### REQUIRED WORK:
Would you transcribe the listing exactly as it stands, minus any images?
[Opening COLLECTED MATERIAL section]
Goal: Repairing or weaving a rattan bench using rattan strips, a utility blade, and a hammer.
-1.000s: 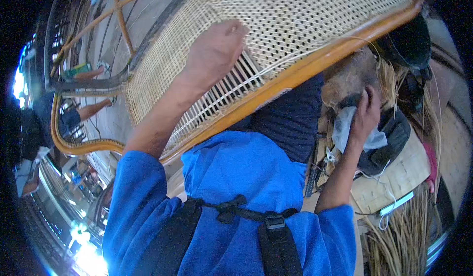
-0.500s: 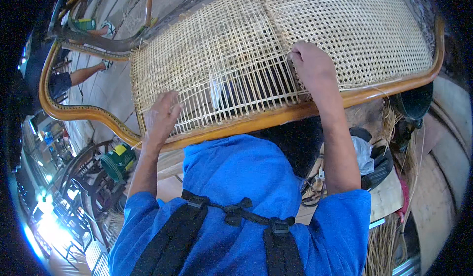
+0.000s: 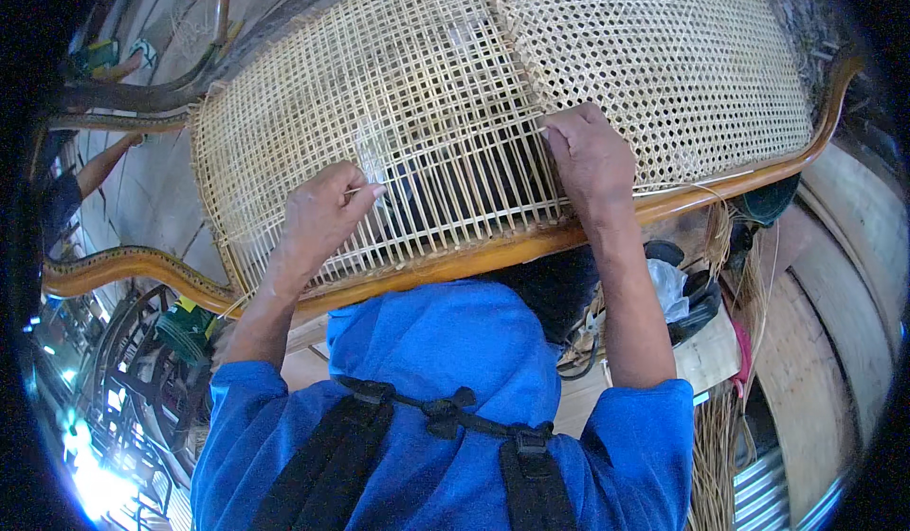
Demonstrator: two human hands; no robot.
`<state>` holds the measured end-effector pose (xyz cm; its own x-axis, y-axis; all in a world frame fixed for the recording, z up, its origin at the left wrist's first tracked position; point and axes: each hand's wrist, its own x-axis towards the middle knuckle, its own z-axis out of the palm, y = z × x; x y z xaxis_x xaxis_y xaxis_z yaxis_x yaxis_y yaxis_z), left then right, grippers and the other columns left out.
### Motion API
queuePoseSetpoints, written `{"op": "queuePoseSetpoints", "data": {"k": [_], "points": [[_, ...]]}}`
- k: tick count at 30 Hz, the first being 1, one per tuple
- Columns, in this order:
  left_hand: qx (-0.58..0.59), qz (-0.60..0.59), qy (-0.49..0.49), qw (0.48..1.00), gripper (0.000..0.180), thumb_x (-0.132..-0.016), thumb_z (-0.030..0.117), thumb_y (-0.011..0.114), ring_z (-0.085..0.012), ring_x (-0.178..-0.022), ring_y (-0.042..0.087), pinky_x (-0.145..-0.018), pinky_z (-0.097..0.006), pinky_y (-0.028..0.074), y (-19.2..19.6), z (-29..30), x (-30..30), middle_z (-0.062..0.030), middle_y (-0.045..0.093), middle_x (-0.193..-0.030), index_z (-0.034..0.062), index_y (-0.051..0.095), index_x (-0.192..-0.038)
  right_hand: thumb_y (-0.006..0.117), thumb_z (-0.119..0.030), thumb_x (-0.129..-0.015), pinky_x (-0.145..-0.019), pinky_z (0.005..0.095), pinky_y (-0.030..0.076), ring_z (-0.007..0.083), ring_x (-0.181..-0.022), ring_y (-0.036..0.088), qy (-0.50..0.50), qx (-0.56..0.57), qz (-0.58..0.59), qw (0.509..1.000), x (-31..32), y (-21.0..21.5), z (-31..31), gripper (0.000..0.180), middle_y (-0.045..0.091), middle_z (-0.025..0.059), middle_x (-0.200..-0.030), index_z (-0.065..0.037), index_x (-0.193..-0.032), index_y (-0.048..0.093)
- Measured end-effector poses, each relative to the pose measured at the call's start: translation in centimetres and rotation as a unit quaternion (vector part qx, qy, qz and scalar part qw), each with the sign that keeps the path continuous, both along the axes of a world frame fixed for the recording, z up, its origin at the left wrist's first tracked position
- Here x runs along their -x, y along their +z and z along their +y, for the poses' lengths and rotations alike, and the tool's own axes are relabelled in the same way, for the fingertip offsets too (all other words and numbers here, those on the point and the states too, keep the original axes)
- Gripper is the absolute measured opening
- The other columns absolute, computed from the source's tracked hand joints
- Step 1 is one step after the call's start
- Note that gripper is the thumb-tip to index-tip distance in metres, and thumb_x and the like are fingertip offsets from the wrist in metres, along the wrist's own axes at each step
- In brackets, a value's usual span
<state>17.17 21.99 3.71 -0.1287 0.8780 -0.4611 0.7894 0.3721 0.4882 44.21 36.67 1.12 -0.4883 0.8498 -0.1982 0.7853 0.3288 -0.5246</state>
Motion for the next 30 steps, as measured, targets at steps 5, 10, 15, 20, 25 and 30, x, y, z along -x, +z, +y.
{"op": "queuePoseSetpoints", "data": {"k": [5, 10, 15, 20, 25, 30], "points": [[-0.042, -0.02, 0.038, 0.998, 0.035, -0.076, 0.039, 0.069, -0.0239, -0.059, 0.056, -0.051, -0.036, 0.044, -0.8, -0.5, -0.1, -0.007, 0.054, -0.067, 0.0074, 0.055, -0.07, 0.064, -0.015, -0.081, -0.065, 0.0325, 0.05, 0.0252, -0.073, 0.062, -0.038, 0.119, 0.05, 0.991, 0.3, 0.9, 0.9, 0.015, 0.061, 0.0084, -0.084, -0.012, -0.095, 0.064], [-0.086, -0.03, 0.052, 0.994, 0.03, -0.073, 0.03, 0.073, -0.0207, -0.052, 0.052, -0.047, -0.033, 0.042, -1.7, -0.8, -0.2, -0.0048, 0.05, -0.061, 0.0081, 0.054, -0.068, 0.068, -0.01, -0.077, -0.065, 0.0275, 0.049, 0.0202, -0.073, 0.062, 0.009, 0.076, 0.072, 0.995, 0.2, 0.7, 1.1, 0.013, 0.063, 0.0079, -0.081, -0.008, -0.09, 0.064], [-0.096, -0.058, 0.069, 0.991, 0.025, -0.075, 0.024, 0.071, -0.0217, -0.053, 0.054, -0.047, -0.033, 0.043, -2.1, -1.0, 0.4, -0.0057, 0.052, -0.061, 0.0071, 0.057, -0.065, 0.068, -0.008, -0.077, -0.064, 0.0275, 0.048, 0.0191, -0.072, 0.062, 0.005, 0.091, 0.082, 0.992, 0.8, 0.9, 1.5, 0.012, 0.063, 0.0075, -0.08, -0.007, -0.088, 0.065], [-0.027, -0.078, 0.04, 0.996, 0.024, -0.078, 0.019, 0.068, -0.0232, -0.05, 0.051, -0.047, -0.035, 0.041, -0.7, -0.2, 1.3, -0.0077, 0.05, -0.059, 0.0047, 0.056, -0.063, 0.069, -0.009, -0.075, -0.062, 0.0272, 0.047, 0.0189, -0.069, 0.059, -0.019, 0.137, 0.037, 0.99, 0.9, 0.8, 1.7, 0.012, 0.062, 0.0069, -0.079, -0.007, -0.085, 0.064], [0.013, -0.06, 0.077, 0.995, 0.028, -0.079, 0.016, 0.066, -0.0232, -0.048, 0.045, -0.047, -0.036, 0.037, 0.0, -0.4, 2.1, -0.0101, 0.045, -0.056, 0.0014, 0.05, -0.061, 0.071, -0.011, -0.074, -0.062, 0.0275, 0.047, 0.0192, -0.069, 0.058, -0.054, 0.148, -0.007, 0.987, 1.4, 1.1, 1.7, 0.013, 0.061, 0.0066, -0.079, -0.007, -0.084, 0.063], [0.046, -0.134, 0.107, 0.984, 0.031, -0.079, 0.014, 0.066, -0.0157, -0.048, 0.037, -0.046, -0.032, 0.031, -0.9, -1.1, 3.2, -0.0077, 0.039, -0.055, -0.0001, 0.046, -0.06, 0.068, -0.008, -0.077, -0.065, 0.0255, 0.046, 0.0127, -0.07, 0.057, -0.088, 0.264, 0.081, 0.957, 0.0, 0.5, 2.8, 0.012, 0.061, 0.0034, -0.08, -0.005, -0.087, 0.062]]}}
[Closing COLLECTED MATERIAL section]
### ANSWER AREA:
Goal: Repairing or weaving a rattan bench using rattan strips, a utility blade, and a hammer.
-1.000s: 
-0.500s: 
+0.000s: 
Demonstrator: two human hands; no robot.
`<state>` holds the measured end-effector pose (xyz cm; its own x-axis, y-axis; all in a world frame fixed for the recording, z up, its origin at the left wrist's first tracked position; point and axes: each hand's wrist, its own x-axis towards the middle knuckle, its own z-axis out of the palm, y = z × x; x y z xaxis_x xaxis_y xaxis_z yaxis_x yaxis_y yaxis_z), left then right, grippers and the other columns left out.
### Motion API
queuePoseSetpoints, written `{"op": "queuePoseSetpoints", "data": {"k": [_], "points": [[_, ...]]}}`
- k: tick count at 30 Hz, the first being 1, one per tuple
- Columns, in this order:
  left_hand: qx (-0.58..0.59), qz (-0.60..0.59), qy (-0.49..0.49), qw (0.48..1.00), gripper (0.000..0.180), thumb_x (-0.132..-0.016), thumb_z (-0.030..0.117), thumb_y (-0.011..0.114), ring_z (-0.085..0.012), ring_x (-0.178..-0.022), ring_y (-0.042..0.087), pinky_x (-0.145..-0.018), pinky_z (-0.097..0.006), pinky_y (-0.028..0.074), y (-19.2..19.6), z (-29..30), x (-30..30), middle_z (-0.062..0.030), middle_y (-0.045..0.093), middle_x (-0.193..-0.030), index_z (-0.034..0.062), index_y (-0.051..0.095), index_x (-0.192..-0.038)
  right_hand: thumb_y (-0.006..0.117), thumb_z (-0.119..0.030), thumb_x (-0.129..-0.015), pinky_x (-0.145..-0.019), pinky_z (0.005..0.095), pinky_y (-0.030..0.076), ring_z (-0.007..0.083), ring_x (-0.181..-0.022), ring_y (-0.036..0.088), qy (-0.50..0.50), qx (-0.56..0.57), qz (-0.58..0.59), qw (0.509..1.000), x (-31..32), y (-21.0..21.5), z (-31..31), gripper (0.000..0.180), middle_y (-0.045..0.091), middle_z (-0.025..0.059), middle_x (-0.200..-0.030), index_z (-0.065..0.037), index_x (-0.193..-0.032), index_y (-0.048..0.093)
- Measured end-effector poses, each relative to the pose measured at the call's start: translation in centimetres and rotation as a unit quaternion (vector part qx, qy, qz and scalar part qw), each with the sign that keeps the path continuous, both along the axes of a world frame fixed for the recording, z up, its origin at the left wrist's first tracked position
- Here x runs along their -x, y along their +z and z along their +y, for the poses' lengths and rotations alike, and the tool's own axes are relabelled in the same way, for the fingertip offsets too (all other words and numbers here, those on the point and the states too, keep the original axes)
- Gripper is the absolute measured opening
- The other columns absolute, computed from the source's tracked hand joints
- Step 1 is one step after the call's start
- Note that gripper is the thumb-tip to index-tip distance in metres, and thumb_x and the like are fingertip offsets from the wrist in metres, along the wrist's own axes at each step
- In brackets, a value's usual span
<state>17.17 21.99 3.71 -0.1287 0.8780 -0.4611 0.7894 0.3721 0.4882 44.21 36.67 1.12 -0.4883 0.8498 -0.1982 0.7853 0.3288 -0.5246</state>
Motion for the next 30 steps, as measured, targets at steps 5, 10, 15, 20, 25 and 30, x, y, z along -x, +z, +y.
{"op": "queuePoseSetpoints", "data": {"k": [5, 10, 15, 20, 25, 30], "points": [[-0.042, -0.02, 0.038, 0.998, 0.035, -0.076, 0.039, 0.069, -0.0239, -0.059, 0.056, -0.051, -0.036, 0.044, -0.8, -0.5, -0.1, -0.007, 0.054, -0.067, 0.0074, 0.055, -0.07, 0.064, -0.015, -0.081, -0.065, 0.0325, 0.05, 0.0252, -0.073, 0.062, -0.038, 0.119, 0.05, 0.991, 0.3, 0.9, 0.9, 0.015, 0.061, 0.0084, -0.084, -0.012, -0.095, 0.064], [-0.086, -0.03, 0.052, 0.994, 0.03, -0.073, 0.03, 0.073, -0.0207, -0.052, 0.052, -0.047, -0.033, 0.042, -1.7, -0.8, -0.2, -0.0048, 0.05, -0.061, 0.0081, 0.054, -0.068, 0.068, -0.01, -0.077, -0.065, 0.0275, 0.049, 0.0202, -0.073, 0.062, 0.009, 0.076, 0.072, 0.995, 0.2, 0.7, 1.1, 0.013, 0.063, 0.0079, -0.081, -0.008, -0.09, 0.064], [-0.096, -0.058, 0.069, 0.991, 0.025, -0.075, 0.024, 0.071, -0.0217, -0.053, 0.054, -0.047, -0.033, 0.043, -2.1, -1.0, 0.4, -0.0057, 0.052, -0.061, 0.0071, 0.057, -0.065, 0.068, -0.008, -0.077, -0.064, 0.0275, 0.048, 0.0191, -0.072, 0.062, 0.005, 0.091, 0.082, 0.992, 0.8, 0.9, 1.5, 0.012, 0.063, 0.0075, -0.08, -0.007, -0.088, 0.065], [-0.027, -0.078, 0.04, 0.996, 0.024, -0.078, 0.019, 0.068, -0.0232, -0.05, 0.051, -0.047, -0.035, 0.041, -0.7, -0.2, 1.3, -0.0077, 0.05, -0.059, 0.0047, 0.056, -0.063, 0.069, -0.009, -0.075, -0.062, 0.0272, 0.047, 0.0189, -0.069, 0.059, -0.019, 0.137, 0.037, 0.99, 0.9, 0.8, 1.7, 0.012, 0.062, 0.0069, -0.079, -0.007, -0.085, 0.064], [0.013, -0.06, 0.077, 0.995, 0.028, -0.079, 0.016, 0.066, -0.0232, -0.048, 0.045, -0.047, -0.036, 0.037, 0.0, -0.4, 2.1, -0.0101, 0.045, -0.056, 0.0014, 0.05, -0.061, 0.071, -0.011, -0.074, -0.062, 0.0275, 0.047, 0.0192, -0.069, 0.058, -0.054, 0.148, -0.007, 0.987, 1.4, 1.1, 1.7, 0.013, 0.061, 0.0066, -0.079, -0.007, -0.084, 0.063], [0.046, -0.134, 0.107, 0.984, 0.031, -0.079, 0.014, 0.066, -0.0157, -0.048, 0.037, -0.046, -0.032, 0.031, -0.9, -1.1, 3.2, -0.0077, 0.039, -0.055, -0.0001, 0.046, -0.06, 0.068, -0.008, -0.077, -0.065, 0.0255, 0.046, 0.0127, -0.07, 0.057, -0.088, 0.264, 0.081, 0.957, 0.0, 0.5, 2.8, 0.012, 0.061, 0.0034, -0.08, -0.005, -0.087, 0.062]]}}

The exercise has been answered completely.